I’ve also discovered through my reading, that a short nap in the middle of the day – even just 10 to 15 minutes – can improve my physical and mental wellbeing, without infringing on my ability to fall and stay asleep at night.  And I’ve learned that seniors typically experience shorter NREM cycles.  It’s an aspect of aging that I can’t change, but I can continue to try to identify things, such as certain foods, that might cause me to wake up more often.  And I can make sure that the bedroom is very dark and cool, two environmental factors that appear to improve the quality of sleep.

Although we spend a third of lives asleep, sleep research is still in its infancy.  With the help of new technologies, such as imaging devices we are just now beginning to understand how the brain works, including its biochemical and bioelectrical mechanisms.  For example, we now know that the brain never rests.  Even when we are in deep sleep our brains are active, just at tasks it might not do when we are awake.
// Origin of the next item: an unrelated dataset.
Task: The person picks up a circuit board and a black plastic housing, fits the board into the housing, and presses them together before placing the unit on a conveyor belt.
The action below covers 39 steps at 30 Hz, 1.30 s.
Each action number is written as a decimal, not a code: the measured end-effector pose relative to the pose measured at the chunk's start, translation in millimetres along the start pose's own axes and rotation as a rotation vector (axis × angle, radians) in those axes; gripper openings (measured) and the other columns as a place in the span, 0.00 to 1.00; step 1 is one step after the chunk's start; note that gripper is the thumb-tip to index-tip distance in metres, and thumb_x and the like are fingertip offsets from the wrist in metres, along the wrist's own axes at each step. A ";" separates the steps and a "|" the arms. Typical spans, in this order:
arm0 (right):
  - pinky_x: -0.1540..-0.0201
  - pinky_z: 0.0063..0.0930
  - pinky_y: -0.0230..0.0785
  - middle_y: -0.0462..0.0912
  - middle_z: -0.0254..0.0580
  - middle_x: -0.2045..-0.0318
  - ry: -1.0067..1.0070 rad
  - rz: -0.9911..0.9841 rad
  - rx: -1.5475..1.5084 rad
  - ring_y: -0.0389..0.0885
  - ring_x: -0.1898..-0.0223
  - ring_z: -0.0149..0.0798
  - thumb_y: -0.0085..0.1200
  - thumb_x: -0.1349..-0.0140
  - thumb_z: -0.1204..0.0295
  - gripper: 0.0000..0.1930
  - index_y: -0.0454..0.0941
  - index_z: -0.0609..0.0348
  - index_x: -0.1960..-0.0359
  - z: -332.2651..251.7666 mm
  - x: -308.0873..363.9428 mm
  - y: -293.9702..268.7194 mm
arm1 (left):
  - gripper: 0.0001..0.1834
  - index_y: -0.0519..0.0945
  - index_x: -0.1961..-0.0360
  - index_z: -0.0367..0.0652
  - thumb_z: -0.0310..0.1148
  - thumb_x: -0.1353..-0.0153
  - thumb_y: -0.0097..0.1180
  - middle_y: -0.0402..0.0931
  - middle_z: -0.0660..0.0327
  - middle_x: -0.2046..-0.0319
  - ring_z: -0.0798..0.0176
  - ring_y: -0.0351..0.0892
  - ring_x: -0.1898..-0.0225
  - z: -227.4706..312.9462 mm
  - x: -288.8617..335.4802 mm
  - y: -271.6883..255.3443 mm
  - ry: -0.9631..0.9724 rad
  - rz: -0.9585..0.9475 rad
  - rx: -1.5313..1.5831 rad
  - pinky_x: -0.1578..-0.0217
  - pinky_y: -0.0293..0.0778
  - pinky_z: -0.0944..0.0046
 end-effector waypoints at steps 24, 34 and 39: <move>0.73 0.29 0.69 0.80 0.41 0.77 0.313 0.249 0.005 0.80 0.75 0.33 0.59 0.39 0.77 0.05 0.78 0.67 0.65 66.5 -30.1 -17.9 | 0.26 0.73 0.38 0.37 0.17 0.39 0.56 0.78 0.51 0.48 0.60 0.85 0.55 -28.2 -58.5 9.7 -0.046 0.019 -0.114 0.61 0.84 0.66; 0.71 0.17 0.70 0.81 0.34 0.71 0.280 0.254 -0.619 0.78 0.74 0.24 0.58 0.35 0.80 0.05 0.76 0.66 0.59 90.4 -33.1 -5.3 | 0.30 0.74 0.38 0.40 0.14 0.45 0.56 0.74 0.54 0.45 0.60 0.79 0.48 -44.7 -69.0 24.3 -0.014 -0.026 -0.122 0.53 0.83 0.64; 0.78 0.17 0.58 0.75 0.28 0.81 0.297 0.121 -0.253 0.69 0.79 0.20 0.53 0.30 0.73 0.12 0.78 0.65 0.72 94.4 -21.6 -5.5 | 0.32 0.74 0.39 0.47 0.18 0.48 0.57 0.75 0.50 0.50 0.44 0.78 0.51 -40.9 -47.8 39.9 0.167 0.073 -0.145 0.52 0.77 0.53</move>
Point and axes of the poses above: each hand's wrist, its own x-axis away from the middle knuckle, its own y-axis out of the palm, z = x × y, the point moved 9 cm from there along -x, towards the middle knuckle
If you are like millions of Americans who have trouble falling or staying asleep the good news is that there is a lot of helpful information on the internet.  For example, if you have a serious problem such as sleep apnea, you can find enough information to determine if you should see a doctor and seek treatment.  As adults, we may never be able to go back to the time we slept like a baby, but we should be able to improve the quality of our sleep and ultimately our total health.

[1] The two primary sources for this article are:

Randall, David K. (2012).  Dreamland. Adventures in the Strange Science of Sleep. W.W. Norton & Co., N.Y.

Walker, Matthew (2017). Why We Sleep. Unlocking the Power of Sleep and Dreams. Scribner. N.Y.